Many debt collectors and agencies use ringless voicemails to communicate with people who are defaulters. In order to be careful, it is important that you watch out for ringless voicemail debt collectors. This is one of the major tactics and strategies, which debt collection agencies are using these days..
So how long can debt collectors keep trying to collect the debt?
Each state has a statute of limitations. This is the limited time period debt collectors or creditors have to file a lawsuit to recover a debt. It varies depending upon state laws and the type of debt, but most have between 4 to 6 years from the date the last payment was made.
If communication between the debtor and the creditor breaks down and enough time elapses, any outstanding debt after the statute of limitations is then labeled as a time-barred debt.

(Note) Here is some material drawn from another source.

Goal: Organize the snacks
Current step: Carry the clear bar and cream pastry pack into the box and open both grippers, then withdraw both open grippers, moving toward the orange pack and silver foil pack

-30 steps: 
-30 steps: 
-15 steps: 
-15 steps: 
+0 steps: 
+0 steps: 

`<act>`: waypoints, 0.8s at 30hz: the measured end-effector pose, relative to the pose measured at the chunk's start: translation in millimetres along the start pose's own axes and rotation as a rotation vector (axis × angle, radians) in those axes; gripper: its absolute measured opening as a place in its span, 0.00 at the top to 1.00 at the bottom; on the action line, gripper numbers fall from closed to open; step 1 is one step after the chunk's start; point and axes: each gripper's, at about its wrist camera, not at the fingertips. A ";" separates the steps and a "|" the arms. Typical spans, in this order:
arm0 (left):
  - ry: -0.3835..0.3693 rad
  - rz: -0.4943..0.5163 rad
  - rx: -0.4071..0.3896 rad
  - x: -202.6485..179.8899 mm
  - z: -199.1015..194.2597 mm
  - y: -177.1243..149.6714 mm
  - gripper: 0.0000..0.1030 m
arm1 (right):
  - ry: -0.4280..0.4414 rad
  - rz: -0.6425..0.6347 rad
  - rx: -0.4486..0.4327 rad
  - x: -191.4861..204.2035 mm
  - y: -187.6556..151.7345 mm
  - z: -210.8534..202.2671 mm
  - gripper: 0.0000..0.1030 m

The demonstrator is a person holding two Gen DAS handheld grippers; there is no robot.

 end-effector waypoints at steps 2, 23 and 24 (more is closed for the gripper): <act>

Some states prohibit collectors from to attempting to recover a debt once it’s past the statute of limitations. In other places, they can’t sue after this period, but they may still try to collect the amount. However, this doesn’t mean that once the statute of limitations has expired you won’t be sued for the debt. In fact, some businesses sell their very old debts to debt buyers, who then pursue debtors with the sole intention of taking the debtor to court. If you get a court summons, you should not ignore it. All you need to do is appear in court and explain that the debt is time-barred.
Failure to do so will let a judge issue a default judgment, giving the agency the right to access the money you have in the bank or your wages.
What happens if a collection agency contacts you?
If a debt collection agency communicates with you, consider the following points:
- Ask for a written notice. Limit phone conversation to a minimum; avoid saying anything that could hurt you later on.
- Once you receive a notification, you have 30 days to request them to validate the debt. Make sure to send the letter through certified mail.
- Contact a lawyer, preferably one who has experience in cases against debt collectors. Some may even offer a free consultation.
- If the debt is confirmed, you can
- Pay it. This might be the best way to resolve the situation once and for all. If you can pay it, by all means, do. Remember to keep track of the amount due and your payment. Because old debts often get sold to other debt collectors, you need to have written proof that the debt has been paid off.
- Settle. If you can’t pay the full amount, or the original debt has become grossly inflated over time, you can work out an arrangement. You will need to do this under the guidance of an expert lawyer. This is tricky because you could reset the statute of limitations once negotiations begin. Or you could get sued for the entire debt.
- Cease contact. Write a letter telling the debt collectors to stop contacting you. They are allowed to do so only to inform you if legal action is taken against you.
- Be prepared. Even if a collection agency does leave you alone, don’t be surprised if another one contacts you about the debt. It’s possible that they sold the debt to someone else.
How does all this affect my credit?
On a closing note, don’t confuse statute of limitations with the time that your debt remains on a credit bureau. Federal law states that a collection account can stay on a credit report for up to 7.5 years from the date that you first fell behind on payments. Even if the debt is paid off, it may remain on your credit report. That’s why it’s important to keep complete, up-to-date documentation of any paperwork about your debt.